響の白い肌を撫でながら、暁がいとおしそうに呟く。

 

しかし、響は身じろぎ一つすることなく眠り続ける。

当然その口が開かれる事もなく、何故ここにいるのか分かる者はいない。

 

「すまない、暁くん。俺も詳しいことは分からないんだ」

 

大神にしても、初めて戦い討ち取った深海棲艦から現れた少女、それ以上の事は何も分からない。

皆が響と呼ぶ少女にも面識はなく、どういう素性のものかは会話から推測するしかない。

 

ちらりと、大神は響の隣のベッドで同じように眠る鳶色の髪の少女に目を向ける。

 

「……」

 

恐らくは、響と同じように艦娘であろう少女。

天龍、川内たちと年の頃は同じ、いや若干上か。

 

警備府で彼女を知るものは居なかった。

 

「君にも響くんのように、心配する姉妹がいるのかな」

 

大神の問いに答えることなく、少女たちは昏々と眠り続ける。

 

 

 

 

 

「ふう、いい風だ……」

 

その夜、本来であれば大神の歓迎会を行う予定であったのだが、比較的損害が軽微だった川内たち第3艦隊と長期遠征で不在の第4艦隊以外の疲労は絶頂。

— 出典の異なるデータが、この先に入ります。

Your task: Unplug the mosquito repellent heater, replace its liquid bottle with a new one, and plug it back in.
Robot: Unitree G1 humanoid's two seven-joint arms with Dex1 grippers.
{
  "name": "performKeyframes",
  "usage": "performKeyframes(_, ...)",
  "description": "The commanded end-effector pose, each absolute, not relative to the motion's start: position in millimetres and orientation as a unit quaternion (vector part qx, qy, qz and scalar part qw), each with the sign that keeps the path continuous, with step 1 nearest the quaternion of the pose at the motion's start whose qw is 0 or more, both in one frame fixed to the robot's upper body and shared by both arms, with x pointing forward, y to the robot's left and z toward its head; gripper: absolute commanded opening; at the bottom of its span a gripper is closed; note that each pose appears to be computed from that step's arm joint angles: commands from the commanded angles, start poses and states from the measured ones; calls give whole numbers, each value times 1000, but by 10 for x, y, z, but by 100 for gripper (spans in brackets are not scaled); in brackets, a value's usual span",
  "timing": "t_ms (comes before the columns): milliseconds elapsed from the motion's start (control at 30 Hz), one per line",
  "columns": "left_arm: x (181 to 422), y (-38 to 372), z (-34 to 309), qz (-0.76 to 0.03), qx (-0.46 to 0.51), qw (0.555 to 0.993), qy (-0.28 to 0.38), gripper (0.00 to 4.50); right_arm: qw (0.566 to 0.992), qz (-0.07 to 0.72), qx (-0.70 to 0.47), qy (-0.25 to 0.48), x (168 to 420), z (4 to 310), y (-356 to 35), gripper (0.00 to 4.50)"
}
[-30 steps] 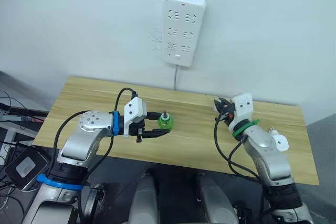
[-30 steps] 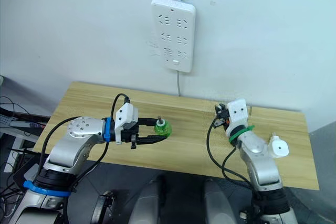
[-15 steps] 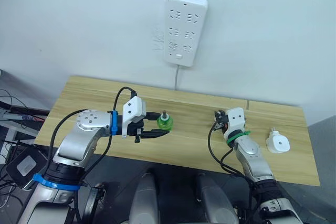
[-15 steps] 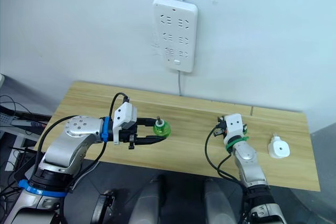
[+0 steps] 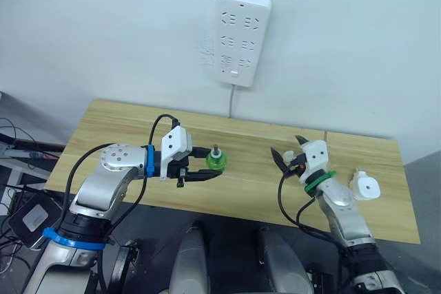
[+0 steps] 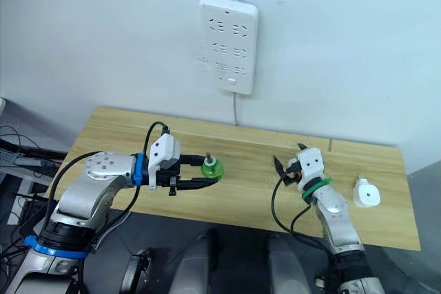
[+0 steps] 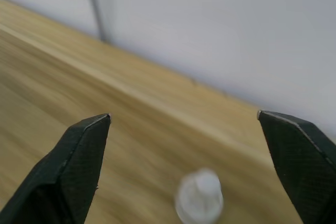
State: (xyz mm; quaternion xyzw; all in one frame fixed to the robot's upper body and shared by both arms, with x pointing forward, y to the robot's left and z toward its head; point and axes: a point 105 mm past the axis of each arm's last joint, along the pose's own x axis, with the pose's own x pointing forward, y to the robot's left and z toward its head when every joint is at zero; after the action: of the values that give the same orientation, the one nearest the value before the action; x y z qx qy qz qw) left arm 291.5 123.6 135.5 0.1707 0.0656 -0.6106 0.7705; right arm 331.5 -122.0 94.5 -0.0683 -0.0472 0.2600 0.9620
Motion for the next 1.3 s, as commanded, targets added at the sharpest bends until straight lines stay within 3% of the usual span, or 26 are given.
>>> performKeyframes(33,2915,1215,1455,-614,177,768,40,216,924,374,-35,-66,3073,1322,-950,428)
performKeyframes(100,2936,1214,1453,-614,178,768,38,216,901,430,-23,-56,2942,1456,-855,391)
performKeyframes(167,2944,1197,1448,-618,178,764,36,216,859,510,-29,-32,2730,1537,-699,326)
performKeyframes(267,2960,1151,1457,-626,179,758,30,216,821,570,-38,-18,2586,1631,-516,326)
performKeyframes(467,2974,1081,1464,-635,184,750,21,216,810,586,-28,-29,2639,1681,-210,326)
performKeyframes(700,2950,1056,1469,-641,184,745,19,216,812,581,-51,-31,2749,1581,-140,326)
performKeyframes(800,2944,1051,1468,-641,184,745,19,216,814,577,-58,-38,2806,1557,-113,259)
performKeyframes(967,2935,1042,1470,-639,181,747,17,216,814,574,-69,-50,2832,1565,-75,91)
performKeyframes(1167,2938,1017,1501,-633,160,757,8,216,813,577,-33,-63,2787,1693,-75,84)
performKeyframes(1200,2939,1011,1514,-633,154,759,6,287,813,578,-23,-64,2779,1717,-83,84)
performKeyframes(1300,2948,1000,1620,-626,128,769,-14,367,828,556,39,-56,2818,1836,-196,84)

会場となるはずだった食堂も少なくない損害を受けていることから、当然のごとく日を改めることとなった。

大神も宛がわれた自室に向かい、着替えと神刀滅却の手入れを済ませると、外に出歩き夜風に当たる。

 

時間は大帝国劇場の夜の見回りを行う頃合。

いつもの癖なのか、不審な人物が居ないか気を配りながら大神は警備府内を歩き始める。

 

「明日は、時間を作って調べ物をしないといけないな」

 

艦娘のこと、深海棲艦のこと、大神には分からない事だらけだ。

今この警備府において、自分以上に物を知らない存在は居ないかもしれない。

見知らぬ場所で見知らぬ敵と戦うことは、いつもの事過ぎて何とかできた。

が、今後を考えれば、可能な限り知識を集めなければいけない。

 

「隊員――じゃなかった、艦娘との訓練も必要か」

 

隊長ともあろうものが、流石にあんな無様を何度もさらす訳にはいかない。

大神は昼間の事と、手に残っていたしがみついた吹雪の感触を思い出す。

最初に握手したときの手の感触と同じ、いや、それよりも柔らか――

 

「って、何考えているんだ。いかんいかん」

 

頭の中からよこしまな考えを追い出すように強く頭を振る大神。

近くに寮があるのか艦娘たちの寝息が風に乗って届く、いびきをかいているのは天龍だろうか。

と、演習場の方から物音が聞こえる。

 

「誰かいるのかい?」

 

不審者かもしれないと演習場を覗き見る。

吹雪が、襲撃の日の夜だというのに、一人標的への射撃訓練を行っていた。

手にした連装砲から演習用の砲弾が放たれるが、大きく狙いは外れ水面に着弾する。

 

「あ、大神さん」

「吹雪くん……こんな時間に何をやっているんだい」

「私、新入りですから。他の皆よりも頑張らないと」

 

表情に疲労の影を残しながらも、いや、だからこそ朗らかに笑う吹雪。

 

全く、この子は――

 

「しょうがないなあ、俺も手伝うよ」

 

大神はシャツの裾を捲くると、水面へと近づいていく。

 

「え、でも、大神さん。悪いですよ」

「士官学校主席って、司令官が言っていただろう? 近接格闘だけじゃなくて射撃も大丈夫だって」

 

月明かりの下、二人は夜が更けるまで訓練に勤しむのだった。

 




ジッサイ大神さんは、弾丸を狙って撃ち抜けるくらい射撃も得意なお人です。
あと自室が襲撃で壊れて吹雪の部屋で寝る大神さんってのも一瞬考えたけど、大神さんはなんかそういうのじゃないから没。